### Description of the task
Copy the listing below in full and skip every picture.

___ Working data ___

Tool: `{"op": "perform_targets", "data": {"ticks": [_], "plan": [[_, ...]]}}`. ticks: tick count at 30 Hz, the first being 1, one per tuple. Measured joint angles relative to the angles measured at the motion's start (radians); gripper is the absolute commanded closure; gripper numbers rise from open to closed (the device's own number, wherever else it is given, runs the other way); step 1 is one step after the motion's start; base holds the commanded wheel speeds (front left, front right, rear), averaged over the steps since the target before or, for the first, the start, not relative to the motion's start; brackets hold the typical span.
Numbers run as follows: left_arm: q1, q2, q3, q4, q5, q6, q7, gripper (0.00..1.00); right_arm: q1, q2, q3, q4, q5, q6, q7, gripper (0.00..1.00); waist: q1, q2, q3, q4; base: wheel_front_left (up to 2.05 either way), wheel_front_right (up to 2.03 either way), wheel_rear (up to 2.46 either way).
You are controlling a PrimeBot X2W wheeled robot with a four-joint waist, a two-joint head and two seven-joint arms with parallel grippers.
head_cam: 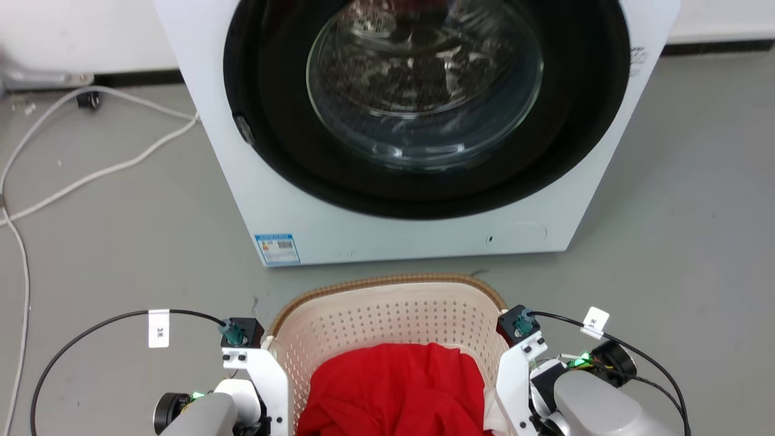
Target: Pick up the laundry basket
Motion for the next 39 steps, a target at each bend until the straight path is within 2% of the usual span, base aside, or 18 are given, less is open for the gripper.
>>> {"op": "perform_targets", "data": {"ticks": [14,39], "plan": [[0.035,0.001,-0.07,0.002,-0.061,0.0,0.028,1.0,0.04,-0.018,0.109,-0.002,0.153,0.0,0.028,1.0,0.0002,0.0,-0.103,-0.008,0.0,0.0,0.0],[0.054,-0.001,-0.142,0.022,-0.13,-0.001,0.031,1.0,0.057,-0.023,0.227,0.021,0.291,0.0,0.006,1.0,0.0004,0.0,-0.132,0.0,0.0,0.0,0.0]]}}
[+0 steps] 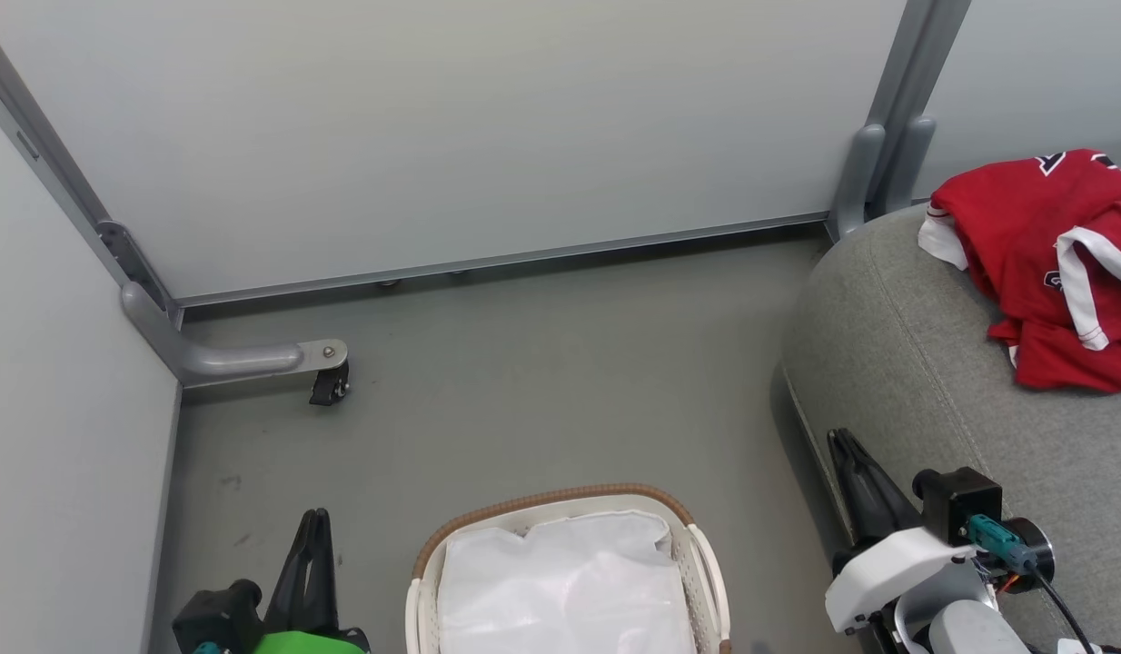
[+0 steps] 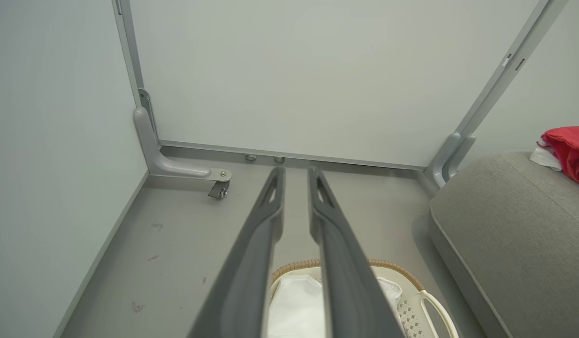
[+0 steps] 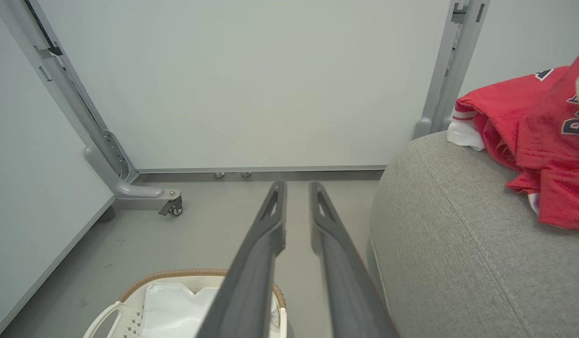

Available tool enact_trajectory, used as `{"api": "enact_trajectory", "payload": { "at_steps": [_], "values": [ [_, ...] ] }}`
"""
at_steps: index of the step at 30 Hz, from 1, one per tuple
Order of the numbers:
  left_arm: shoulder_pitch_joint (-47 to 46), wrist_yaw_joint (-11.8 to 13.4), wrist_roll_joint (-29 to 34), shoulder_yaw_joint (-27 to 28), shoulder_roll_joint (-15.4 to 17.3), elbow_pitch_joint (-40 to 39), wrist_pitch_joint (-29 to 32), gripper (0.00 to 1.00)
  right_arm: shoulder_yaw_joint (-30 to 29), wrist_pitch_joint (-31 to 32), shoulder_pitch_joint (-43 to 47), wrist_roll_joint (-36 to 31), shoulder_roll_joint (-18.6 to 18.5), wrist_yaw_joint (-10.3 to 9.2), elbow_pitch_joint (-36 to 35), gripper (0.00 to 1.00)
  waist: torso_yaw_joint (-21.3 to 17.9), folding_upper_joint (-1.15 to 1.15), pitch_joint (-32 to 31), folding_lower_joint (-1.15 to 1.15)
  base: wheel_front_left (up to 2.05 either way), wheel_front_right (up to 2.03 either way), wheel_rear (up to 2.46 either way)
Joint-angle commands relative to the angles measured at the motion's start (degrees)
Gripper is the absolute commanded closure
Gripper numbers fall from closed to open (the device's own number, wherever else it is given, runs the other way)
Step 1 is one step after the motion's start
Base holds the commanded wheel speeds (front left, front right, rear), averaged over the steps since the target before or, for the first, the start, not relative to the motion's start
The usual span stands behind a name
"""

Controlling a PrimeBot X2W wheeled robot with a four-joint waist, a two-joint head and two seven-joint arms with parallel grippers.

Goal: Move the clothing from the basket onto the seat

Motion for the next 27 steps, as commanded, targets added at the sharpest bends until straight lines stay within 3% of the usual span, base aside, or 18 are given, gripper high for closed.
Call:
{"api": "enact_trajectory", "payload": {
  "at_steps": [1, 27],
  "values": [
    [-0.3, -0.1, -2.1, 0.3, 0.0, -0.6, 0.5, 1.0, -0.6, 0.8, -0.7, 2.2, -0.1, 0.0, -0.4, 1.0, 0.0, 0.0, 0.0, 0.0, 0.0, 0.0, 0.0],
    [-3.6, -1.1, -25.8, 3.9, 0.4, -0.9, 7.0, 1.0, -3.6, 7.4, 0.3, 28.8, -0.2, -0.02, -3.2, 1.0, -0.1, 0.0, -0.1, 0.0, 0.0, 0.0, 0.0]
  ]
}}
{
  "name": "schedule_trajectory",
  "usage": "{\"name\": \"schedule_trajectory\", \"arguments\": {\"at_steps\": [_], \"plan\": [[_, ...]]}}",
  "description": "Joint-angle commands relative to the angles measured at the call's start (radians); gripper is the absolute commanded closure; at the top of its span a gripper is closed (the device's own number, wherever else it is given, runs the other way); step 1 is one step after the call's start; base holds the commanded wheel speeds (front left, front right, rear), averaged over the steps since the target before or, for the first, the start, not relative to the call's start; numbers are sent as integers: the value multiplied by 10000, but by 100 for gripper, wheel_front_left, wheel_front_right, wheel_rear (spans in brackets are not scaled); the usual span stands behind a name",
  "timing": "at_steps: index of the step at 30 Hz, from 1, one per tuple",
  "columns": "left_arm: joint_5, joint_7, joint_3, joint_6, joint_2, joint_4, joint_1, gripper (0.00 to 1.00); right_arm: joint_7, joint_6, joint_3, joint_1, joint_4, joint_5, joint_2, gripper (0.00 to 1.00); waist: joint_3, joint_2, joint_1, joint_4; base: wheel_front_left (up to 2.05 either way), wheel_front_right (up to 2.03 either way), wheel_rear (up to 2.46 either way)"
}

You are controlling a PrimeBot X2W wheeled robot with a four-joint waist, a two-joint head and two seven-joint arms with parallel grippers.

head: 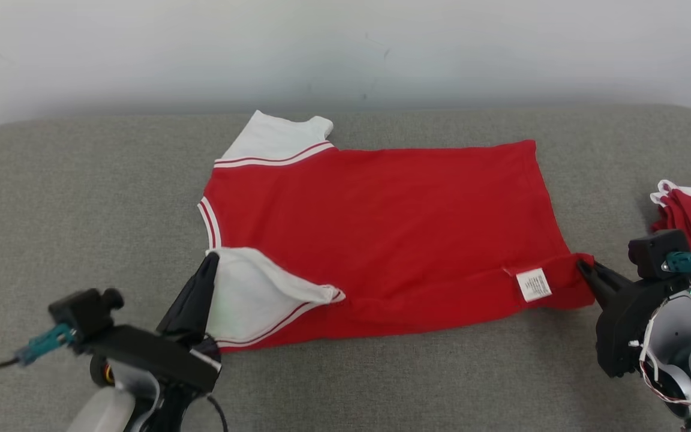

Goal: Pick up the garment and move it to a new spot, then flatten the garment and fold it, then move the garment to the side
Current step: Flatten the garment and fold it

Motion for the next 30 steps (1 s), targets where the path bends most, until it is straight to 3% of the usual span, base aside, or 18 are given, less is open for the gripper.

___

### Expected answer
Tool: `{"op": "perform_targets", "data": {"ticks": [_], "plan": [[_, ...]]}}`. ticks: tick count at 30 Hz, the first being 1, one per tuple. Measured joint angles relative to the angles measured at the motion's start (radians); gripper is the absolute commanded closure; gripper numbers rise from open to closed (the device's own number, wherever else it is given, runs the other way); step 1 is one step after the motion's start; base holds the commanded wheel speeds (front left, front right, rear), averaged over the steps since the target before or, for the first, the start, not relative to the motion's start; brackets hold the typical span.
Numbers run as follows: left_arm: q1, q2, q3, q4, q5, q6, q7, gripper (0.00..1.00); right_arm: q1, q2, q3, q4, q5, q6, q7, gripper (0.00..1.00); waist: q1, q2, q3, q4; base: wheel_front_left (up to 2.05 either way), wheel_front_right (up to 2.03 either way), wheel_rear (up to 2.46 either way).
You are controlling a PrimeBot X2W wheeled robot with a four-joint waist, a two-joint head and two seven-joint arms with parallel grippers.
head_cam: 
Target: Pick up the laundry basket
Motion for the next 39 steps, a target at each bend until the straight path is within 2% of the usual span, base aside, or 18 are given, less is open for the gripper.
>>> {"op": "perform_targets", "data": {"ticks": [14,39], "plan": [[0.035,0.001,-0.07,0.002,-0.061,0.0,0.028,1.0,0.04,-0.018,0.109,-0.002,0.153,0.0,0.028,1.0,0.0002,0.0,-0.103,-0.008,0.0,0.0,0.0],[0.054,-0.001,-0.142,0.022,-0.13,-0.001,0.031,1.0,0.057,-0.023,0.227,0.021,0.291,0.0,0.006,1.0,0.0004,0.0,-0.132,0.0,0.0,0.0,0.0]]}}
[+0 steps] 
[+0 steps] 
[+0 steps] 

Available tool enact_trajectory, used as `{"api": "enact_trajectory", "payload": { "at_steps": [_], "values": [ [_, ...] ] }}`
"""
at_steps: index of the step at 30 Hz, from 1, one per tuple
Order of the numbers:
  left_arm: shoulder_pitch_joint (-47 to 46), wrist_yaw_joint (-11.8 to 13.4), wrist_roll_joint (-29 to 34), shoulder_yaw_joint (-27 to 28), shoulder_roll_joint (-15.4 to 17.3), elbow_pitch_joint (-40 to 39), wrist_pitch_joint (-29 to 32), gripper (0.00 to 1.00)
  right_arm: shoulder_yaw_joint (-30 to 29), wrist_pitch_joint (-31 to 32), shoulder_pitch_joint (-43 to 47), wrist_roll_joint (-36 to 31), shoulder_roll_joint (-18.6 to 18.5), wrist_yaw_joint (-10.3 to 9.2), elbow_pitch_joint (-36 to 35), gripper (0.00 to 1.00)
  waist: torso_yaw_joint (-21.3 to 17.9), folding_upper_joint (-1.15 to 1.15), pitch_joint (-32 to 31), folding_lower_joint (-1.15 to 1.15)
  base: wheel_front_left (up to 2.05 either way), wheel_front_right (up to 2.03 either way), wheel_rear (up to 2.46 either way)
Joint-angle commands relative to the angles measured at the motion's start (degrees)
Gripper is the absolute commanded closure
Gripper numbers fall from closed to open (the device's own number, wherever else it is given, runs the other way)
Step 1 is one step after the motion's start
Base holds the commanded wheel speeds (front left, front right, rear), averaged over the steps since the target before or, for the first, the start, not relative to the motion's start
The usual span stands behind a name
"""

Controlling a PrimeBot X2W wheeled robot with a four-joint waist, a two-joint head and two seven-joint arms with parallel grippers.

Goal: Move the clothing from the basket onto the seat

Motion for the next 27 steps, as commanded, targets added at the sharpest bends until straight lines stay within 3% of the usual span, base aside, or 18 are given, gripper high for closed.
Call:
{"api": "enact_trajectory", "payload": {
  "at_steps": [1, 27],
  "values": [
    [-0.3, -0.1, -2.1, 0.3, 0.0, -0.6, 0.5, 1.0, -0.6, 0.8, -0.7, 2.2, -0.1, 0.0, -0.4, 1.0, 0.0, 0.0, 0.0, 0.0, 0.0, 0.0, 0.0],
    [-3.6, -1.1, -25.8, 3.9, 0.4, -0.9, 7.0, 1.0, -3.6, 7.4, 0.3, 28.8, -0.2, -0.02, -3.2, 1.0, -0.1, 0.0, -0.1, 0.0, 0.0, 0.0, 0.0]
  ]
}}
{
  "name": "schedule_trajectory",
  "usage": "{\"name\": \"schedule_trajectory\", \"arguments\": {\"at_steps\": [_], \"plan\": [[_, ...]]}}",
  "description": "Joint-angle commands relative to the angles measured at the call's start (radians); gripper is the absolute commanded closure; at the top of its span a gripper is closed (the device's own number, wherever else it is given, runs the other way); step 1 is one step after the call's start; base holds the commanded wheel speeds (front left, front right, rear), averaged over the steps since the target before or, for the first, the start, not relative to the call's start; numbers are sent as integers: the value multiplied by 10000, but by 100 for gripper, wheel_front_left, wheel_front_right, wheel_rear (spans in brackets are not scaled); the usual span stands behind a name",
  "timing": "at_steps: index of the step at 30 Hz, from 1, one per tuple",
  "columns": "left_arm: joint_5, joint_7, joint_3, joint_6, joint_2, joint_4, joint_1, gripper (0.00 to 1.00); right_arm: joint_7, joint_6, joint_3, joint_1, joint_4, joint_5, joint_2, gripper (0.00 to 1.00); waist: joint_3, joint_2, joint_1, joint_4; base: wheel_front_left (up to 2.05 either way), wheel_front_right (up to 2.03 either way), wheel_rear (up to 2.46 either way)"
}

You are controlling a PrimeBot X2W wheeled robot with a four-joint waist, a two-joint head and two seven-joint arms with parallel grippers.

head: 

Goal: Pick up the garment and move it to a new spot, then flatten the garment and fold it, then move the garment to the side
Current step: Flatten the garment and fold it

Motion for the next 30 steps (1 s), targets where the path bends most, until it is straight to 3% of the usual span, base aside, or 18 are given, less is open for the gripper.

No more output is required for the exercise.